WORK INSTRUCTION:
Would you count the lines below that contain the string "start" and reply with that number only?

SUPPLIED INFORMATION:
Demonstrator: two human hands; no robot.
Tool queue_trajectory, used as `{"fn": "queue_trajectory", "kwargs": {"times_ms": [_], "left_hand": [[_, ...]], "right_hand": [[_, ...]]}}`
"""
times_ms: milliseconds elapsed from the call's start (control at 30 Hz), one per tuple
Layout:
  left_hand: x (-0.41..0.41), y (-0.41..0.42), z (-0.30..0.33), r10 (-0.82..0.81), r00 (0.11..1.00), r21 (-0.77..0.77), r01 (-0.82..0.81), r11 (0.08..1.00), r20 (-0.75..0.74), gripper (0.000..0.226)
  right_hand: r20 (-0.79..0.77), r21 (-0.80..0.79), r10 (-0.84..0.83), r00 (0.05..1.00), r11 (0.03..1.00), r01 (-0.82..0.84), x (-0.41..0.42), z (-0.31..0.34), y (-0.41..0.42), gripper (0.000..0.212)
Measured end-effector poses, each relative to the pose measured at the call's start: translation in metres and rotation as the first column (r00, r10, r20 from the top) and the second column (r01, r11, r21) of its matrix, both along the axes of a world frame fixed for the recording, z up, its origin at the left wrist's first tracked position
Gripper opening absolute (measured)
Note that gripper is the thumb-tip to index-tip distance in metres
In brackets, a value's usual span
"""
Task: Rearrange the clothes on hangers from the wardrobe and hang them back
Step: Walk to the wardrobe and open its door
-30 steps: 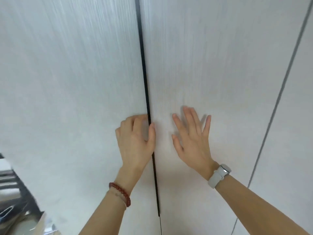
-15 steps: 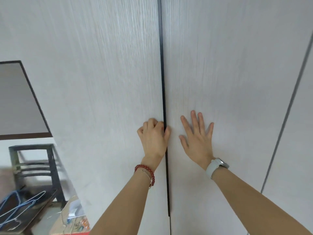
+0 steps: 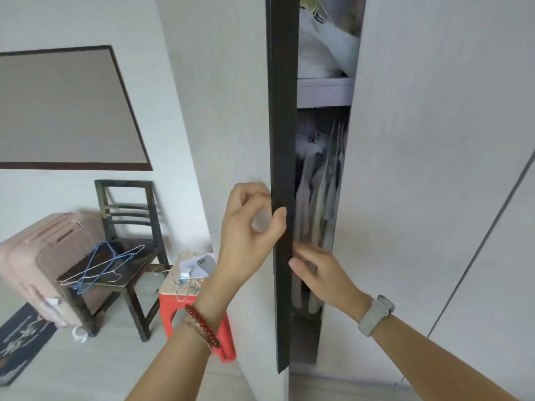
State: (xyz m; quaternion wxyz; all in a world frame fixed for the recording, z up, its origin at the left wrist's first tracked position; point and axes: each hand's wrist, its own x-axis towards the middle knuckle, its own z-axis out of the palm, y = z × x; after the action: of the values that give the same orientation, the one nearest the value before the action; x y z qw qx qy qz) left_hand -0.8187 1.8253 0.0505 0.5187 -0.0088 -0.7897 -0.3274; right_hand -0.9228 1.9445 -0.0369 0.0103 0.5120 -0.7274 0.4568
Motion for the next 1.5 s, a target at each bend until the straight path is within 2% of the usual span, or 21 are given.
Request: {"fn": "queue_trajectory", "kwargs": {"times_ms": [67, 133, 233, 367, 500, 600, 667, 767, 800, 833, 867, 933, 967, 1033, 1133, 1200, 1300, 1400, 1500], "left_hand": [[0.040, -0.013, -0.004, 0.027, 1.000, 0.061, -0.027, 0.998, 0.000, 0.012], [0.076, -0.027, -0.008, 0.029, 1.000, 0.187, -0.030, 0.982, 0.010, 0.010], [0.120, -0.046, -0.012, 0.066, 0.998, 0.301, -0.058, 0.952, -0.016, 0.032], [0.158, -0.080, -0.010, 0.244, 0.969, 0.383, -0.215, 0.898, -0.029, 0.040], [0.180, -0.117, -0.005, 0.308, 0.951, 0.509, -0.259, 0.821, -0.012, 0.044], [0.187, -0.130, 0.000, 0.370, 0.927, 0.471, -0.355, 0.808, 0.064, 0.042], [0.188, -0.127, 0.000, 0.449, 0.891, 0.403, -0.438, 0.804, 0.073, 0.042], [0.185, -0.106, -0.014, 0.713, 0.696, 0.196, -0.690, 0.697, -0.084, 0.045], [0.181, -0.096, -0.023, 0.733, 0.659, 0.114, -0.726, 0.678, -0.166, 0.041], [0.174, -0.085, -0.033, 0.711, 0.669, 0.019, -0.726, 0.688, -0.215, 0.037], [0.166, -0.074, -0.042, 0.665, 0.715, -0.079, -0.691, 0.718, -0.216, 0.034], [0.143, -0.066, -0.057, 0.565, 0.821, -0.231, -0.568, 0.790, -0.085, 0.033], [0.129, -0.065, -0.062, 0.529, 0.848, -0.250, -0.510, 0.823, 0.014, 0.034], [0.098, -0.068, -0.069, 0.474, 0.858, -0.210, -0.436, 0.875, 0.195, 0.037], [0.041, -0.076, -0.078, 0.417, 0.808, -0.143, -0.395, 0.907, 0.416, 0.052], [-0.004, -0.077, -0.079, 0.283, 0.794, -0.055, -0.302, 0.952, 0.537, 0.058], [-0.078, -0.068, -0.071, 0.020, 0.800, 0.119, -0.114, 0.986, 0.600, 0.073], [-0.155, -0.051, -0.057, -0.171, 0.784, 0.233, 0.035, 0.972, 0.596, 0.084], [-0.227, -0.029, -0.040, -0.308, 0.770, 0.292, 0.165, 0.942, 0.558, 0.095]], "right_hand": [[-0.038, 0.000, 0.081, 0.996, 0.997, -0.081, 0.031, -0.004, -0.021, 0.067], [-0.081, -0.021, 0.153, 0.985, 0.988, -0.155, 0.061, -0.004, -0.046, 0.063], [-0.111, -0.054, 0.223, 0.968, 0.972, -0.230, 0.105, -0.004, -0.085, 0.066], [-0.114, 0.077, 0.342, 0.933, 0.939, -0.335, 0.147, -0.006, -0.134, 0.065], [-0.114, 0.170, 0.383, 0.917, 0.917, -0.361, 0.169, 0.000, -0.171, 0.062], [-0.141, 0.169, 0.405, 0.904, 0.909, -0.381, 0.172, -0.004, -0.183, 0.061], [-0.160, 0.113, 0.400, 0.902, 0.916, -0.386, 0.166, -0.007, -0.182, 0.056], [-0.205, -0.004, 0.350, 0.914, 0.933, -0.359, 0.151, -0.007, -0.171, 0.052], [-0.210, -0.041, 0.321, 0.924, 0.941, -0.336, 0.143, -0.007, -0.166, 0.051], [-0.220, -0.077, 0.288, 0.932, 0.947, -0.311, 0.134, -0.007, -0.161, 0.048], [-0.235, -0.105, 0.254, 0.938, 0.953, -0.284, 0.123, -0.007, -0.155, 0.045], [-0.252, -0.123, 0.184, 0.950, 0.968, -0.220, 0.098, -0.011, -0.141, 0.040], [-0.254, -0.121, 0.140, 0.957, 0.977, -0.175, 0.083, -0.013, -0.132, 0.039], [-0.251, -0.107, 0.024, 0.968, 0.993, -0.052, 0.052, -0.020, -0.113, 0.039], [-0.256, -0.063, -0.155, 0.954, 0.988, 0.144, 0.000, -0.029, -0.080, 0.043], [-0.240, -0.048, -0.255, 0.937, 0.967, 0.251, -0.041, -0.027, -0.057, 0.046], [-0.231, -0.061, -0.439, 0.869, 0.897, 0.437, -0.108, -0.015, -0.021, 0.051], [-0.379, -0.099, -0.571, 0.729, 0.808, 0.581, -0.165, 0.001, 0.012, 0.050], [-0.470, -0.070, -0.620, 0.628, 0.735, 0.674, -0.206, 0.009, 0.031, 0.058]]}}
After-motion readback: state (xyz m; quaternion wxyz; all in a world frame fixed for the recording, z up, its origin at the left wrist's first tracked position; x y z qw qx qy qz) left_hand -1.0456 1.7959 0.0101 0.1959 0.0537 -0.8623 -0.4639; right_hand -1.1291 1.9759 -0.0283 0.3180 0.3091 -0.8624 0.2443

RESPONSE BELOW:
2